> [REQUIRED ACTION] Please repeat exactly the lines below from the line with "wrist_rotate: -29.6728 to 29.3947" to the line with "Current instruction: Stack", including both, and leave out every picture.

##############################

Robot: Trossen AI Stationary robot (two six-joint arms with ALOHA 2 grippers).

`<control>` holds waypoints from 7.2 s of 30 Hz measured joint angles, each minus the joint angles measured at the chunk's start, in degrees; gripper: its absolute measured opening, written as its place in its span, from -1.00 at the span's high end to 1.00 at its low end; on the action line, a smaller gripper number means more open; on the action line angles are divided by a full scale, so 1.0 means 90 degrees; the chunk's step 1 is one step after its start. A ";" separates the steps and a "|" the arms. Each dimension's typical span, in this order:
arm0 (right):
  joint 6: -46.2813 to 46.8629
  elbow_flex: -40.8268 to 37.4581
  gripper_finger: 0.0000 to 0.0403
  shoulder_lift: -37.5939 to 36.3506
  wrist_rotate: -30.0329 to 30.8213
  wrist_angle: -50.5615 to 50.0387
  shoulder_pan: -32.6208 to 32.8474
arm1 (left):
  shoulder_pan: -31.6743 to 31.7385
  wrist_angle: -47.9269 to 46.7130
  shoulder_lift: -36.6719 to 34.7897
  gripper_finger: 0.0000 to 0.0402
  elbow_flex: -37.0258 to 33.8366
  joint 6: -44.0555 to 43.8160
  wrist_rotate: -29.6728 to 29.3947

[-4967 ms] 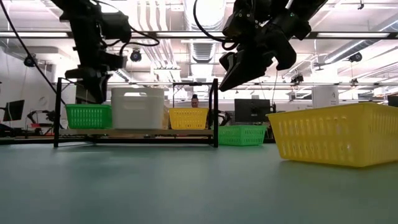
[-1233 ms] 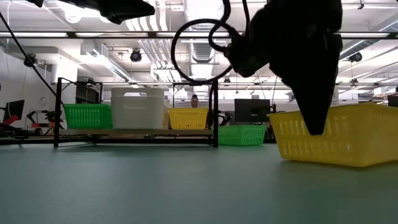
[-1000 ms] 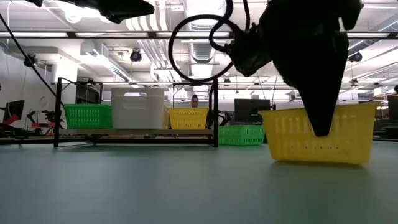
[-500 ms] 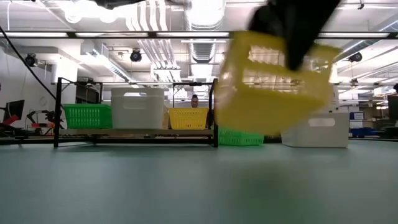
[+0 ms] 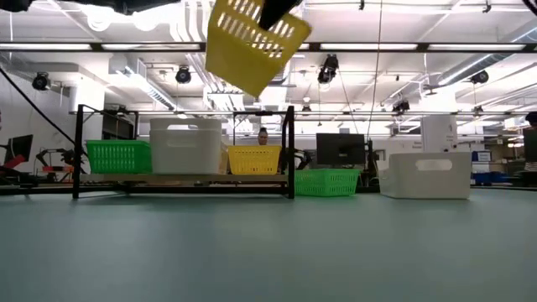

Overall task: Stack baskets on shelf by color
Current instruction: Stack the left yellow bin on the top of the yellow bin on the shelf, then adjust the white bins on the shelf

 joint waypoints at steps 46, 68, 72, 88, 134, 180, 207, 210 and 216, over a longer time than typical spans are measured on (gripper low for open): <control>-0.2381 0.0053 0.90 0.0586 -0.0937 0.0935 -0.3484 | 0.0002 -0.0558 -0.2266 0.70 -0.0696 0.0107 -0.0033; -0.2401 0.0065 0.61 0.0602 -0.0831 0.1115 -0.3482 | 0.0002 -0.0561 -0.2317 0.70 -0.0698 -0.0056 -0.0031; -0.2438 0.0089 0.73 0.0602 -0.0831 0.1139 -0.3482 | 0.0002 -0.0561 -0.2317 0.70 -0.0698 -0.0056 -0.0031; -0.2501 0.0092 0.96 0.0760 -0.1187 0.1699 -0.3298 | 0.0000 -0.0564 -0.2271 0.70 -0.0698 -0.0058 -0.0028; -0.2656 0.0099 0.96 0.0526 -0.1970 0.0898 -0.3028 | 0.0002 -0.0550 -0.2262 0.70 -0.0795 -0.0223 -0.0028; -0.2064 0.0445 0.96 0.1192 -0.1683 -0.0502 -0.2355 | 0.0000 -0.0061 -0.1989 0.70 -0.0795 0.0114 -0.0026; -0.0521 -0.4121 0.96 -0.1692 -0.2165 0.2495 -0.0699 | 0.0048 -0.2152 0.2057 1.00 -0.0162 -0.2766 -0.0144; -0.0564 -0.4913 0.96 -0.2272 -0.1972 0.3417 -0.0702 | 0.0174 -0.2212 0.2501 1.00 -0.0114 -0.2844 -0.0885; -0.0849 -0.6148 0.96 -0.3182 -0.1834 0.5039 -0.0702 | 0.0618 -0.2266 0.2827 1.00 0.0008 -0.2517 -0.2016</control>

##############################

> [COMPLETED EXERCISE]
  wrist_rotate: -29.6728 to 29.3947

[-4967 ms] 
[-1233 ms] 
[-1000 ms] 
[-500 ms] 
[+0 ms] 

Overall task: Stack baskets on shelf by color
Current instruction: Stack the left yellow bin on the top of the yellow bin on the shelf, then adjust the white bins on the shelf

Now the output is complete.